ES is classified as primary (idiopathic) and secondary (associated with other medical conditions). Although secondary ES responds to treatment better than primary ES [7], it has been shown that secondary ES has higher mortality rates with bleeding, infections and hematological cancers being the leading causes of death in these patients [8]. Secondary ES is very rare in patients with UC. Ucci et al was first to describe the co-occurrence of both ES and UC in a 37-year-old male. Ucci et al proposed that they might be two phenomena occurring in the same patient which leads to production of autoantibody directed to the red cells and platelets, leading to AIHA and ITP [5]. Whereas Jen et al described a case of vedolizumab-induced ES in a patient with UC [9]. Yates et al has shown that mononuclear cells from the colonic mucosa of UC patients can induce autoantibody formation which directed to the red cells leading to AIHA [10]. Whereas the same for ITP, bacterial glycopeptides have been hypothesized to play a major role in the formation of anti-platelet antibody [2]. These two distinct mechanisms may occur in the same patient, in certain circumstances, leading to the observed distinct phenomena of co-occurrence of both ES and UC in the same patient.

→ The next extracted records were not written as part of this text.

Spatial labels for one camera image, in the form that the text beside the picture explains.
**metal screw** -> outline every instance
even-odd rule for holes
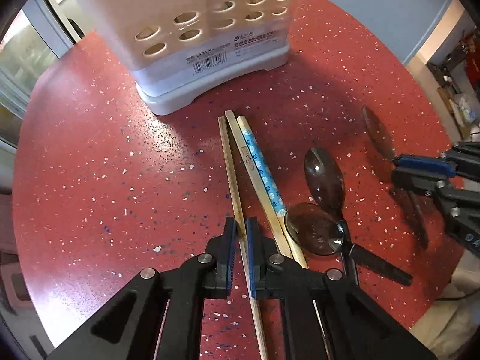
[[[142,271],[140,272],[140,276],[143,279],[151,279],[155,276],[155,269],[153,268],[142,269]]]
[[[342,271],[337,268],[329,269],[327,271],[327,278],[330,280],[340,280],[343,277]]]
[[[285,257],[281,254],[272,254],[268,260],[270,260],[272,264],[278,265],[285,261]]]
[[[200,264],[208,264],[212,260],[213,260],[212,255],[208,254],[208,253],[204,253],[204,254],[201,254],[200,256],[198,256],[198,262]]]

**wall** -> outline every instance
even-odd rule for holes
[[[452,0],[442,19],[438,22],[437,26],[431,33],[430,37],[426,40],[420,50],[417,52],[417,56],[426,64],[430,59],[439,51],[443,43],[454,43],[452,35],[458,33],[454,31],[458,22],[465,13],[465,9],[459,0]]]
[[[451,0],[330,0],[380,39],[403,63],[423,45]]]

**spoon bowl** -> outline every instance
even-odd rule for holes
[[[293,240],[310,253],[329,256],[342,246],[342,228],[316,204],[294,205],[286,213],[285,224]]]
[[[315,202],[335,220],[342,220],[345,183],[335,159],[321,147],[311,148],[305,155],[303,168],[310,194]]]

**barcode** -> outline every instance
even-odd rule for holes
[[[193,69],[195,73],[200,73],[206,69],[214,68],[215,66],[221,65],[227,61],[227,52],[222,51],[218,54],[212,55],[203,61],[195,62],[193,64]]]

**glass door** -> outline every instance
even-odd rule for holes
[[[0,138],[9,145],[17,146],[30,93],[56,60],[21,10],[0,42]]]

Our patient has a history of prostate cancer, and ES has been reported in an elderly patient with prostate cancer by Ureshino and Miyaraha [11]. Their patient initially developed AIHA and later developed ITP after trans-rectal ultrasonography guided prostate biopsy which resulted in transient elevation of prostate specific antigen (PSA), in which they hypothesized that the anti-antibodies directed against PSA may causing a destruction of platelets [11]. Moreover, PSA has been reported as a paraneoplastic antigen involved in AIHA and ITP [12, 13]. Nonetheless, the prostate cancer was diagnosed 15 years ago and was in remission with no elevation of PSA.

Treatment in general involved the use of steroids (either prednisone or prednisolone) and IVIG. Patients will be reevaluated in 3 weeks after initial treatment. If patient responded to treatment, slow tapering of steroid is done over 6 months. Nonetheless, if partial response is noted, repeat dosing with full initial dose is normally performed. IVIG, on the other hand, can be used in patients who require high doses of steroids to attain remission, patients who develop adverse reaction to steroids and should be given to children in order to avoid the adverse toxicities related to steroids use [1].

Conclusions

Secondary ES is extremely rare in patients with UC. To our knowledge, this is the second case reporting the potential rare association between UC and ES. Recognizing this rare association is important as prompt treatment with IVIG and steroids will improve the prognosis and reduce the risk of complications.

Acknowledgments

None to declare.

Financial Disclosure

None to declare.

Conflict of Interest

All authors including Kok Hoe Chan, Su Lin Lim, Gowthami Are, Theodore DaCosta Jr and Hamid S Shaaban declare no competing conflict of interest.

Informed Consent

Patient has given the written informed consent to publish the case including publication of images.

Author Contributions

Kok Hoe Chan contributed to the conception ad design, acquisition, analysis and interpretation of data, as well as participated in drafting and revision of the manuscript. Su Lin Lim and Gowthami Are actively participated in analysis of data, drafting and revision of manuscript. Theodore DaCosta Jr and Hamid S Shaaban contributed to idea design, data analysis and critically revised the manuscript and as well as approved the final submission of manuscript.

Data Availability

The authors declare that data supporting the findings of this study are available within the article.